A verbatim reproduction of the lines below, from the line containing "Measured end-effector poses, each" through the line containing "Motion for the", both ends included, is the whole required output.

+++ RECORDED INFORMATION +++

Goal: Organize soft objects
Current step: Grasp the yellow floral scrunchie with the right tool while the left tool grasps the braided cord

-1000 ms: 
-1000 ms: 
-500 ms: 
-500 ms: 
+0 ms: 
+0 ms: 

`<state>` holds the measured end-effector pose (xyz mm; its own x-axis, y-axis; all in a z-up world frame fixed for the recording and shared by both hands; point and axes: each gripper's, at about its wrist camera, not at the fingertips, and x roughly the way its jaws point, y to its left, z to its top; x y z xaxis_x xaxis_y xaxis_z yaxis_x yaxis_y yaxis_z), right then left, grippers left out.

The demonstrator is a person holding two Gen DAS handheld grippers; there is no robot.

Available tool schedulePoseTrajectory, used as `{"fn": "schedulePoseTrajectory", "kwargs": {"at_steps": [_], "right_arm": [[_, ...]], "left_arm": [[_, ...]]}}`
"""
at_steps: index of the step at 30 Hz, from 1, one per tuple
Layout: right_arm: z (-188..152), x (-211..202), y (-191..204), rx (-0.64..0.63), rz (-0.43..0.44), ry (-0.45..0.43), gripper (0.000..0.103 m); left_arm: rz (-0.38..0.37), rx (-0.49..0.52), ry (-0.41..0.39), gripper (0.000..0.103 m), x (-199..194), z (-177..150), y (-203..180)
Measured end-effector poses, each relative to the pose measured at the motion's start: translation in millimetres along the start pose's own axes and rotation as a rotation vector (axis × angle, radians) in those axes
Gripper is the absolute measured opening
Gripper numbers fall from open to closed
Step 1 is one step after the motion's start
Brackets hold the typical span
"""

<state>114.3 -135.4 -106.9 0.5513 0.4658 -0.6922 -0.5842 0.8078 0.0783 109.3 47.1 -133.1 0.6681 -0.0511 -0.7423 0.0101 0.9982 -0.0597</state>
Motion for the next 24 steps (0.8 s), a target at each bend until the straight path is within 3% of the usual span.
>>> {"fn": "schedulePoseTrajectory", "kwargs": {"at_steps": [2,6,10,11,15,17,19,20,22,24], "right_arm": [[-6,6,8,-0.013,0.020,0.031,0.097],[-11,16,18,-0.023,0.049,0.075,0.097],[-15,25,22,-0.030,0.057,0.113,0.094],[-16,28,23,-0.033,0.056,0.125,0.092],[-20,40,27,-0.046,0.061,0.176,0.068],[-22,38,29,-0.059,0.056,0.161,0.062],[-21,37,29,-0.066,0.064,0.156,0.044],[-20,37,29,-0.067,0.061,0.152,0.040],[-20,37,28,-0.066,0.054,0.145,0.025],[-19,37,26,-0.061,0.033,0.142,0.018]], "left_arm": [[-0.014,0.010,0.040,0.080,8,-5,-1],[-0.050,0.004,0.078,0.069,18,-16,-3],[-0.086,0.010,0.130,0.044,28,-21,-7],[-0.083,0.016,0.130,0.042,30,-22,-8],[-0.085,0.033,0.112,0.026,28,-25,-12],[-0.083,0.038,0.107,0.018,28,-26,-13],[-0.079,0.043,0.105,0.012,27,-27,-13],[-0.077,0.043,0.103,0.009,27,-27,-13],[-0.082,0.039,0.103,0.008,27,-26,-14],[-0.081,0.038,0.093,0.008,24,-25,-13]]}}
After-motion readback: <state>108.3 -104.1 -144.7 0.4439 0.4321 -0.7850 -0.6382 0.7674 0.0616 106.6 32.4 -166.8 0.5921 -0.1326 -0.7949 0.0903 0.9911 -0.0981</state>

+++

▶ [SOLUTION FOR THIS EXERCISE]:
Measured end-effector poses, each relative to the pose measured at the motion's start: translation in millimetres along the start pose's own axes and rotation as a rotation vector (axis × angle, radians) in those axes
Gripper is the absolute measured opening
Gripper numbers fall from open to closed
Step 1 is one step after the motion's start
Brackets hold the typical span
"""

<state>114.3 -135.4 -106.9 0.5513 0.4658 -0.6922 -0.5842 0.8078 0.0783 109.3 47.1 -133.1 0.6681 -0.0511 -0.7423 0.0101 0.9982 -0.0597</state>
Motion for the next 24 steps (0.8 s), a target at each bend until the straight path is within 3% of the usual span.

Response complete; there is no more output.